Let me say this first: NEHALEM, NEHALEM, NEHALEM. You can call it the
Intel Xeon Series 5500
processor if you like, but the HPC community has been whispering about Nehalem and rubbing
its collective hands together in anticipation of Nehalem for what seems like years now. So,
let's talk about Nehalem.
Actually, let's not. I'm guessing that between the collective might of the Intel PR machine, the
traditional press, and the blogosphere you are already well-steeped in the details of this new
Intel processor and why it excites the HPC community. Rather than talk about the processor
per se, let's talk instead about the more typical HPC scenario: not about a single Nehalem,
but rather piles of Nehali and how to best to deploy them in an HPC cluster configuration.
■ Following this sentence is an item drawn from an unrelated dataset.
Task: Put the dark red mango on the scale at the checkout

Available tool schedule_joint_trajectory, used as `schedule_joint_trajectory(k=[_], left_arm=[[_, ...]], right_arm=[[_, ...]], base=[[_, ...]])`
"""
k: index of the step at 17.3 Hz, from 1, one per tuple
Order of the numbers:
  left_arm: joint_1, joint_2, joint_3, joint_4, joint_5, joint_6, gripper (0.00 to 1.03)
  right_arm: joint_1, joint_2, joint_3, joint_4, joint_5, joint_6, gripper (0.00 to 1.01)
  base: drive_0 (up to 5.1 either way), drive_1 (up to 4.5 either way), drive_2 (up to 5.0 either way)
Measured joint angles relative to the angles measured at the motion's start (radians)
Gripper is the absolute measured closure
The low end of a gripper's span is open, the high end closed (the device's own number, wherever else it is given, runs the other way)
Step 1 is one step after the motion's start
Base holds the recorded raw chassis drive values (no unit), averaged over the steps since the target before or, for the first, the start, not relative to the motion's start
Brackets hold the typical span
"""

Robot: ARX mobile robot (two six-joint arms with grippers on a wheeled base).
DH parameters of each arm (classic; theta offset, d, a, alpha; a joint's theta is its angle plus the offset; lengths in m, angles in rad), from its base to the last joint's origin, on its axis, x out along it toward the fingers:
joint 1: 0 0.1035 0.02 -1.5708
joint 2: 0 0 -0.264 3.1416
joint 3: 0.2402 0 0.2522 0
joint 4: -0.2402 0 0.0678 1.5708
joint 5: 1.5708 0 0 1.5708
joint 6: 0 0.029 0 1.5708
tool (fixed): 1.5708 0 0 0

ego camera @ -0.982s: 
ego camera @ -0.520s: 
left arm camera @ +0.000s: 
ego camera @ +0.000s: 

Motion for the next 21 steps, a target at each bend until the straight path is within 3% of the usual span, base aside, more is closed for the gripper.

Our HPC clustering approach is based on the Sun Constellation architecture, which we've
deployed at TACC and other large-scale HPC sites around the world. These existing systems house compute nodes
in the Sun Blade 6000 System chassis which holds four blade shelves, each with
twelve blade systems for a total of 48 blades per chassis. Constellation also includes
matching InfiniBand infrastructure, including InfiniBand Network Express Modules (NEMs)
and a range of InfiniBand switches that can be used to build petascale compute clusters. You can
see several of the 82 TACC Ranger Constellation chassis in this photo, interspersed with (black) inline
As part of our continued focus on HPC customer requirements, we've done something interesting with our
new Nehalem-based Vayu blade (officially, the Sun Blade X6275 Server Module): each blade houses two
separate nodes. Here is a photo of the Vayu blade:
Each of the nodes is a diskless, two-socket Nehalem system
with 12 DDR3 DIMM slots per node (up to 96 GB per node) and on-board
QDR InfiniBand. It's
actually not quite correct to call this node diskless because it does include
two Sun Flash Module slots (one per node) that each provide up to 24 GB of
FLASH storage through a SATA interface. I am sure our HPC customers will
use what amounts to an ultra-fast disk for some interesting applications.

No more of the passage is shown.